### Supplied material
· · · · · · ·

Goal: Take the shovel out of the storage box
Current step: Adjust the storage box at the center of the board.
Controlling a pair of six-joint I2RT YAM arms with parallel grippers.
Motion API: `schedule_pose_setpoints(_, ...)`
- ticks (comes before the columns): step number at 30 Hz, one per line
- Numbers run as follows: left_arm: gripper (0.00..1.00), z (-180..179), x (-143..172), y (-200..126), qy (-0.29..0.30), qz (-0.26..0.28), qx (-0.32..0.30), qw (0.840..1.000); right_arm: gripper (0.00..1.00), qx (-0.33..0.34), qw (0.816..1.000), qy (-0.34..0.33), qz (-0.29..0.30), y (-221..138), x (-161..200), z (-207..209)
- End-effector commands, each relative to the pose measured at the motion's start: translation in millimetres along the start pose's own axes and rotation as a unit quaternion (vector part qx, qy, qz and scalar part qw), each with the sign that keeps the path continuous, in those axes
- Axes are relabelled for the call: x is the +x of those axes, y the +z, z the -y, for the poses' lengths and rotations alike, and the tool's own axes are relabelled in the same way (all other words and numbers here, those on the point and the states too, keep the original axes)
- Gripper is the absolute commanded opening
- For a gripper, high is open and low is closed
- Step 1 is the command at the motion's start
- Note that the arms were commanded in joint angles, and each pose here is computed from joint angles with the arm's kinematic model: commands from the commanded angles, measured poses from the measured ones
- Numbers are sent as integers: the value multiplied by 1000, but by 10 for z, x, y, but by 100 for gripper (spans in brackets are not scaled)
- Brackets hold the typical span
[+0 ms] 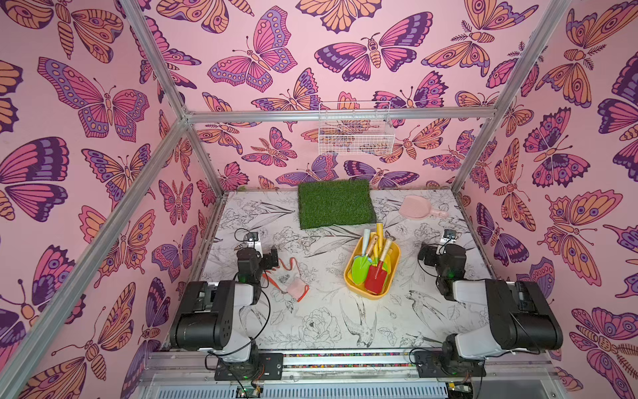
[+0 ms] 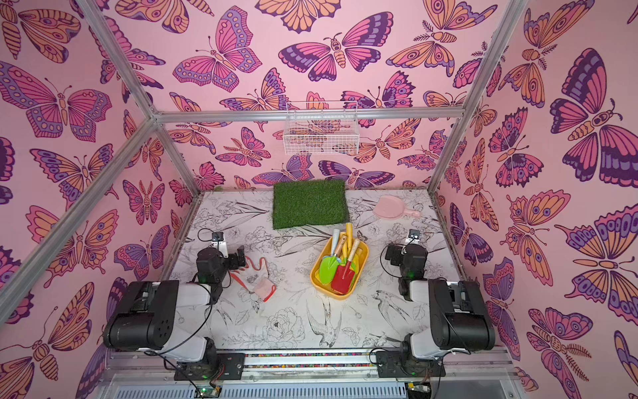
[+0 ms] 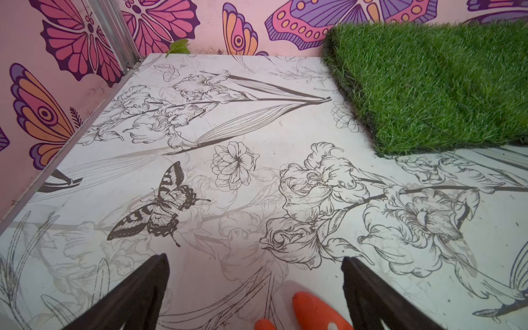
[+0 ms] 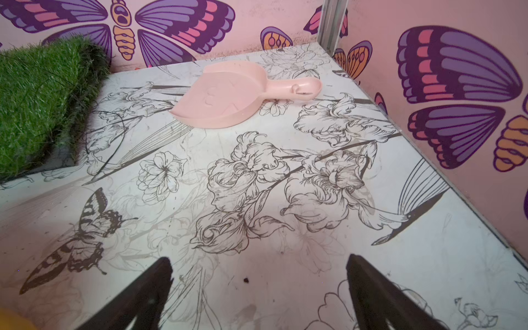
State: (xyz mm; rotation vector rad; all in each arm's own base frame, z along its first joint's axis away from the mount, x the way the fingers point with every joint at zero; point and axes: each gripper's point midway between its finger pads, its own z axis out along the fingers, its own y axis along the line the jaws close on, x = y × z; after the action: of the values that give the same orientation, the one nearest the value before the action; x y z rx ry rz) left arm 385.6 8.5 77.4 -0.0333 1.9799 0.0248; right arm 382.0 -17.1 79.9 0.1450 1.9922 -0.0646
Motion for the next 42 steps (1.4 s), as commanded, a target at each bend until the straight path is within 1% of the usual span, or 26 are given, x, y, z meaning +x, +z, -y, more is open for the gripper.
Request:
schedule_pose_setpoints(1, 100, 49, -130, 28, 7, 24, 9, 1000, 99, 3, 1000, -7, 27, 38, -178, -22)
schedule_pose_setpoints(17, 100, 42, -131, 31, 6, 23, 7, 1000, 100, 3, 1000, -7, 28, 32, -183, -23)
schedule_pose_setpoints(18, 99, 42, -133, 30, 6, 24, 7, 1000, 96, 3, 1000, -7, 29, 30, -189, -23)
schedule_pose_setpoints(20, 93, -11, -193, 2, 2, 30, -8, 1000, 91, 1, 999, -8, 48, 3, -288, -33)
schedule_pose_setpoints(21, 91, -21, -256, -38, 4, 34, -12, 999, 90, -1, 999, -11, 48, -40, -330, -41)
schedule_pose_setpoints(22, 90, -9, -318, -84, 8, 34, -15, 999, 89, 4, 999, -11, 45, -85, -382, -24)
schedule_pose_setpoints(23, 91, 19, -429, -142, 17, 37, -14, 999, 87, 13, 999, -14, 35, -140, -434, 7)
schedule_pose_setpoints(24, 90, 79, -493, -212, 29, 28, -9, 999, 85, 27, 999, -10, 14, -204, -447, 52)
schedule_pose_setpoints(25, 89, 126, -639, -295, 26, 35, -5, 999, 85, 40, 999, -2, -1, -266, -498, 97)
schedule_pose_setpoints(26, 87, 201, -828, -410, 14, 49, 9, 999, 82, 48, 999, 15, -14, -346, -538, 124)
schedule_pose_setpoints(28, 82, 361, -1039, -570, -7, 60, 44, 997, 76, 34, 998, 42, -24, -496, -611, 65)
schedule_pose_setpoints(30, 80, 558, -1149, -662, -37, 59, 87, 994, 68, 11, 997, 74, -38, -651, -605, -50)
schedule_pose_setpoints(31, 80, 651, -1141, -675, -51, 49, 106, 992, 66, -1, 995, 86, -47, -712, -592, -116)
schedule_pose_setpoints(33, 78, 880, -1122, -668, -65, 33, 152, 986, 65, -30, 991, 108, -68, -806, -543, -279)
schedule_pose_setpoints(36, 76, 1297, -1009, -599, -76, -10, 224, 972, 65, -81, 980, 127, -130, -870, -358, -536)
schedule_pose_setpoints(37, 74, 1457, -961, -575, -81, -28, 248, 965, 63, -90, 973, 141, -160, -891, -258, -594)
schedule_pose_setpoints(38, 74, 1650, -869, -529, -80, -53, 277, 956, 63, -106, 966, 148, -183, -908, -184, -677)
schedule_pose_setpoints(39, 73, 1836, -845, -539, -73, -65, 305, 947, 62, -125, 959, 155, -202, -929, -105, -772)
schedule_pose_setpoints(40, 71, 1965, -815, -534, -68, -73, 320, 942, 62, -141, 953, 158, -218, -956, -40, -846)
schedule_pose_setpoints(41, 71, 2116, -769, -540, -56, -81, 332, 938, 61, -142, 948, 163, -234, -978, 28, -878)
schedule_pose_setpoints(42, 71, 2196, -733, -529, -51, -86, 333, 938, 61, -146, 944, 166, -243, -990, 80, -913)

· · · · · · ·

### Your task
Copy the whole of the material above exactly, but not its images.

### Response area
Goal: Take the shovel out of the storage box
Current step: Adjust the storage box at the center of the board.
Controlling a pair of six-joint I2RT YAM arms with parallel grippers.
Motion API: `schedule_pose_setpoints(_, ...)`
- ticks (comes before the columns): step number at 30 Hz, one per line
- Numbers run as follows: left_arm: gripper (0.00..1.00), z (-180..179), x (-143..172), y (-200..126), qy (-0.29..0.30), qz (-0.26..0.28), qx (-0.32..0.30), qw (0.840..1.000); right_arm: gripper (0.00..1.00), qx (-0.33..0.34), qw (0.816..1.000), qy (-0.34..0.33), qz (-0.29..0.30), y (-221..138), x (-161..200), z (-207..209)
- End-effector commands, each relative to the pose measured at the motion's start: translation in millimetres along the start pose's own axes and rotation as a unit quaternion (vector part qx, qy, qz and scalar part qw), each with the sign that keeps the path continuous, in those axes
- Axes are relabelled for the call: x is the +x of those axes, y the +z, z the -y, for the poses' lengths and rotations alike, and the tool's own axes are relabelled in the same way (all other words and numbers here, those on the point and the states too, keep the original axes)
- Gripper is the absolute commanded opening
- For a gripper, high is open and low is closed
- Step 1 is the command at the motion's start
- Note that the arms were commanded in joint angles, and each pose here is computed from joint angles with the arm's kinematic model: commands from the commanded angles, measured poses from the measured ones
- Numbers are sent as integers: the value multiplied by 1000, but by 10 for z, x, y, but by 100 for gripper (spans in brackets are not scaled)
- Brackets hold the typical span
[+0 ms] 
[+0 ms] 
[+0 ms] 
[+0 ms] 
State: (xyz mm; rotation vector rad; all in each arm's own base frame, z along its first joint's axis away from the mount, x the way the fingers point with every joint at zero; point and axes: each gripper's point midway between its finger pads, its own z axis out along the fingers, its own y axis along the line the jaws close on, x = y × z; after the action: of the values that give the same orientation, the one nearest the value before the action; x y z rx ry rz) left arm 385.6 8.5 77.4 -0.0333 1.9799 0.0248; right arm 382.0 -17.1 79.9 0.1450 1.9922 -0.0646
Motion for the next 42 steps (1.4 s), as commanded, a target at each bend until the straight path is within 1% of the usual span, or 26 are given, x, y, z meaning +x, +z, -y, more is open for the gripper.
Request:
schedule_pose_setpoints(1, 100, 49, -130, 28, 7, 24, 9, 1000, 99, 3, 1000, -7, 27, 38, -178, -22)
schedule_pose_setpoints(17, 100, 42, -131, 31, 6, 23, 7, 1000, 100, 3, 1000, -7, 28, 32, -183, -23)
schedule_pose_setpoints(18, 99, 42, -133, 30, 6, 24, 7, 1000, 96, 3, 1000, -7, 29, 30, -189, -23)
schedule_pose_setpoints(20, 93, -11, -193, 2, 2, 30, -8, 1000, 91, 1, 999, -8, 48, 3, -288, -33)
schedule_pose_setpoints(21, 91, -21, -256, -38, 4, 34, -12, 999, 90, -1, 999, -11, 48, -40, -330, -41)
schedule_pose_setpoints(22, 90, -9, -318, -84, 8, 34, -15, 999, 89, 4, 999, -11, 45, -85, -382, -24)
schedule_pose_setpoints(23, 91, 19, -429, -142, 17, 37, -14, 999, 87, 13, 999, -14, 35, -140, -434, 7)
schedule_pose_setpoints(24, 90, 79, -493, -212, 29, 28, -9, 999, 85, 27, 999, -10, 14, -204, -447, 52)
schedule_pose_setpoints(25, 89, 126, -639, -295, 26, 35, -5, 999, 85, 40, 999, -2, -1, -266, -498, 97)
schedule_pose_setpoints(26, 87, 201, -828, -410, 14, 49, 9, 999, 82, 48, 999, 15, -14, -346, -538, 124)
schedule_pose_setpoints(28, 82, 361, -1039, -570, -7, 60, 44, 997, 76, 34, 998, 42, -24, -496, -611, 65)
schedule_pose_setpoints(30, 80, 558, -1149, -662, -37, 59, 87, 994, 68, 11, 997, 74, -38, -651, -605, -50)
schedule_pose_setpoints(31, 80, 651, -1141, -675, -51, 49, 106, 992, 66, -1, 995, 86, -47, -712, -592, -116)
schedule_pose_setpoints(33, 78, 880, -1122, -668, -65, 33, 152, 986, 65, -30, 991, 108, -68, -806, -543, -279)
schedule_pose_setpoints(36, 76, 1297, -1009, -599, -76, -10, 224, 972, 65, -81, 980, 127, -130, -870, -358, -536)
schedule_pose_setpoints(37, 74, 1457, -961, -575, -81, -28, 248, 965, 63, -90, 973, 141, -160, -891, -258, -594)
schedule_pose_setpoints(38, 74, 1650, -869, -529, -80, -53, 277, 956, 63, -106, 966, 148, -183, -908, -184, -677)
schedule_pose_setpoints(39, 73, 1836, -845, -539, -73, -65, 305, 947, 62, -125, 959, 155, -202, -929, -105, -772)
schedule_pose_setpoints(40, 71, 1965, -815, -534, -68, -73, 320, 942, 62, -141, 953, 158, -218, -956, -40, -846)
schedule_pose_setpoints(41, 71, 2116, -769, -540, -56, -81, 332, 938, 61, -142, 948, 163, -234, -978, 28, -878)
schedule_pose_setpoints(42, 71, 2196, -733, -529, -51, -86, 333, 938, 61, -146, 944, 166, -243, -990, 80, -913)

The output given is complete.